25
votes

I am trying to count the number of times a sub-string appears within a column of string data in Excel. Please see the below example.

The column of string data (tweets) looks like this:

   A
1  An example string with @username in it
2  RT @AwesomeUser says @username is awesome

The column with "substrings" (Twitter screen names) looks like this:

   B
1  username
2  AwesomeUser

I want to use a formula to count the number of times that a substring from B1, B2, etc. appears in the strings in column A. For example: a formula searching for B1 would return "2" and a search for B2 would return "1".

I can't do it this way:

=COUNTIF(A:A, "username")

because COUNTIF only looks for strings, not substrings.
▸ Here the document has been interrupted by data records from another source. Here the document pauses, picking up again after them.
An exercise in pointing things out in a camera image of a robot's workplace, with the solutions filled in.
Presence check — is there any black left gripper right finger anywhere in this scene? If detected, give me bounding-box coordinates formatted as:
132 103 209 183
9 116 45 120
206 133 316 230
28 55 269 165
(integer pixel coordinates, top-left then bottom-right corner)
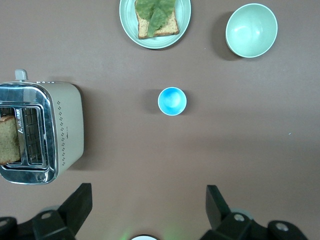
199 185 272 240

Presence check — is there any brown table cover mat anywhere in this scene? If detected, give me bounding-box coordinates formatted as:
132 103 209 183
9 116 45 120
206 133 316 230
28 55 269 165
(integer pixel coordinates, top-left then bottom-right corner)
0 0 320 240

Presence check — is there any pale green plate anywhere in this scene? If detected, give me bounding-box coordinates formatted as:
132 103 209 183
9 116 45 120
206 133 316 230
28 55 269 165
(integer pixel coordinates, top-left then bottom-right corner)
119 0 192 50

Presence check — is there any brown bread slice in toaster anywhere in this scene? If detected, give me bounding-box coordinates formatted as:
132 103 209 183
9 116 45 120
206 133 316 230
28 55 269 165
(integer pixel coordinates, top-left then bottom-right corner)
0 115 21 165

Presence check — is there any green lettuce leaf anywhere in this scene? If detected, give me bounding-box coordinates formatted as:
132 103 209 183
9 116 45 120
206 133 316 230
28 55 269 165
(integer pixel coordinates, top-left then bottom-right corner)
135 0 176 38

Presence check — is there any pale green bowl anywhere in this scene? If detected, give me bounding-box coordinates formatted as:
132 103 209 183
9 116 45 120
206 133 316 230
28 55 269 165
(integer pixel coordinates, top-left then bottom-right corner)
225 3 279 59

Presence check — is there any bread slice under lettuce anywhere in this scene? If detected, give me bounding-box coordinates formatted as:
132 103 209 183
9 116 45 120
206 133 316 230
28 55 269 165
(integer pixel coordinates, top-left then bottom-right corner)
134 0 180 40

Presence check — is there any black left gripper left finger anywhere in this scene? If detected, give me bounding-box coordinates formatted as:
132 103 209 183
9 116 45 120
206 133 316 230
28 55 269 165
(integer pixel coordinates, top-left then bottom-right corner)
31 183 93 240

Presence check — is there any beige and chrome toaster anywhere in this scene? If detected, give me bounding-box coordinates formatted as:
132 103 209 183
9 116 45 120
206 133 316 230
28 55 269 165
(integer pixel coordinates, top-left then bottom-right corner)
0 69 85 185

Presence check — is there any blue plastic cup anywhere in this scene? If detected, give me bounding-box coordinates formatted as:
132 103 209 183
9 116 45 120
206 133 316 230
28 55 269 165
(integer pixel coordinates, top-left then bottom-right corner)
157 86 188 117

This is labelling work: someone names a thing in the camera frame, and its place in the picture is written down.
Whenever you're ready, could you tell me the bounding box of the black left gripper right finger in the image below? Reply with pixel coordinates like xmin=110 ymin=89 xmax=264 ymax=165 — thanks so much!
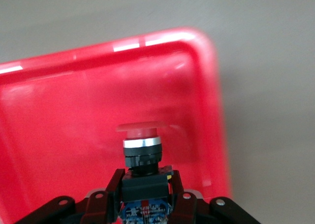
xmin=167 ymin=170 xmax=261 ymax=224

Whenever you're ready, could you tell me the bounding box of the brown table cover sheet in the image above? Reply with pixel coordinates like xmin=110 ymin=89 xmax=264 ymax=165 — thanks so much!
xmin=0 ymin=0 xmax=315 ymax=224

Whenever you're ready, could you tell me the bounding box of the red plastic tray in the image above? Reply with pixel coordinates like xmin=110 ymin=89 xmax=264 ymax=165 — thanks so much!
xmin=0 ymin=26 xmax=233 ymax=224

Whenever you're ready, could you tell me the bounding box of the red push button switch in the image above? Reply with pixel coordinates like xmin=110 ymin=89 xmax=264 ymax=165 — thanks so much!
xmin=116 ymin=120 xmax=174 ymax=224

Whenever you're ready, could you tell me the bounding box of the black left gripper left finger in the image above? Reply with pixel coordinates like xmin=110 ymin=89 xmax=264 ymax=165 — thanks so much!
xmin=14 ymin=168 xmax=125 ymax=224

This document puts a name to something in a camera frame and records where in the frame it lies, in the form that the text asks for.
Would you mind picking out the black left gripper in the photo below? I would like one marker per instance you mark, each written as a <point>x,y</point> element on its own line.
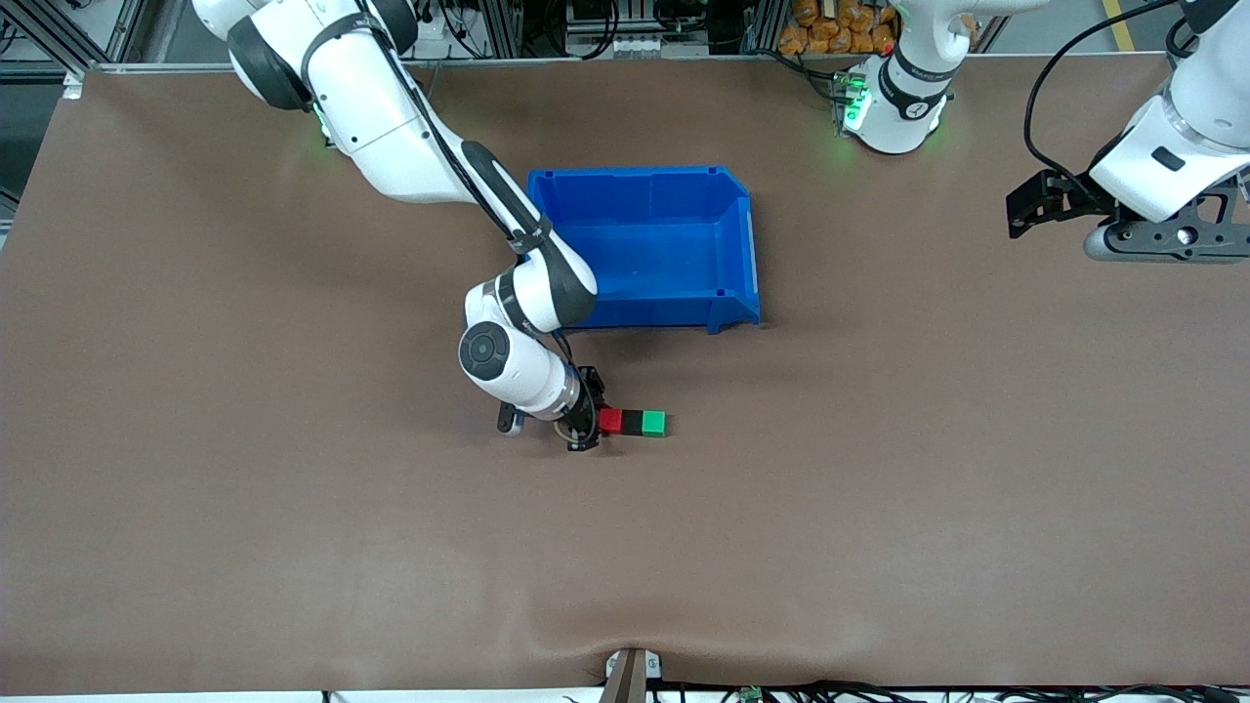
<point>1066,198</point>

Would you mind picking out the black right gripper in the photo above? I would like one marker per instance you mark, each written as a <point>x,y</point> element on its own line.
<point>586,403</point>

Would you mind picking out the red cube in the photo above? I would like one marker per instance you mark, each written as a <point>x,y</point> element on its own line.
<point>610,422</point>

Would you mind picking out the green cube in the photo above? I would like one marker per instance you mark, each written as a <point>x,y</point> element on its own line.
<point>654,424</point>

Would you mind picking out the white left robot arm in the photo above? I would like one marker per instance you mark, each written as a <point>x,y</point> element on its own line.
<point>898,98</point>

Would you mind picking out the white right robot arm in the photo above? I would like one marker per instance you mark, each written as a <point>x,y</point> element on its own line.
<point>381,117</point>

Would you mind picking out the black cube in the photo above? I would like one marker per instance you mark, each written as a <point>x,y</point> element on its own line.
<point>633,423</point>

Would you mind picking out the blue plastic storage bin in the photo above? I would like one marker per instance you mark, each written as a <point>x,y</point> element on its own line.
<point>664,254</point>

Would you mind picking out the orange packaged items pile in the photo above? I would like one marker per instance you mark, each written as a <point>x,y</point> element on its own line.
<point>830,29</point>

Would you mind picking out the white power strip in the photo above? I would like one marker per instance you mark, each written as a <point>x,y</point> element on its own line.
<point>439,39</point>

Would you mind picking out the grey table edge bracket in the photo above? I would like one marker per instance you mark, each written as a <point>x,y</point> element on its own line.
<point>654,667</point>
This formula would always return "0".

Here's a formula I thought might do it:

=SUMPRODUCT((LEN(A:A)-(LEN(SUBSTITUTE(A:A,"username",""))))/LEN("username"))

Unfortunately, I have 16,000 entries in column B and tens of thousands in A, so counting characters won't work even on a high power PC (also, the result returned by the function is suspect).

I thought about using:

=COUNTIF(A:A, "*username*")

but COUNTIF requires a string with the star operators; I need to use cell references due to the volume of data.

My question: does anyone know how I can use a formula for this? If using COUNTIF, how do I get a cell reference in the conditional part of the statement (or use a function to substitute the string in the cell referenced within the conditional part of a COUNTIF statement)?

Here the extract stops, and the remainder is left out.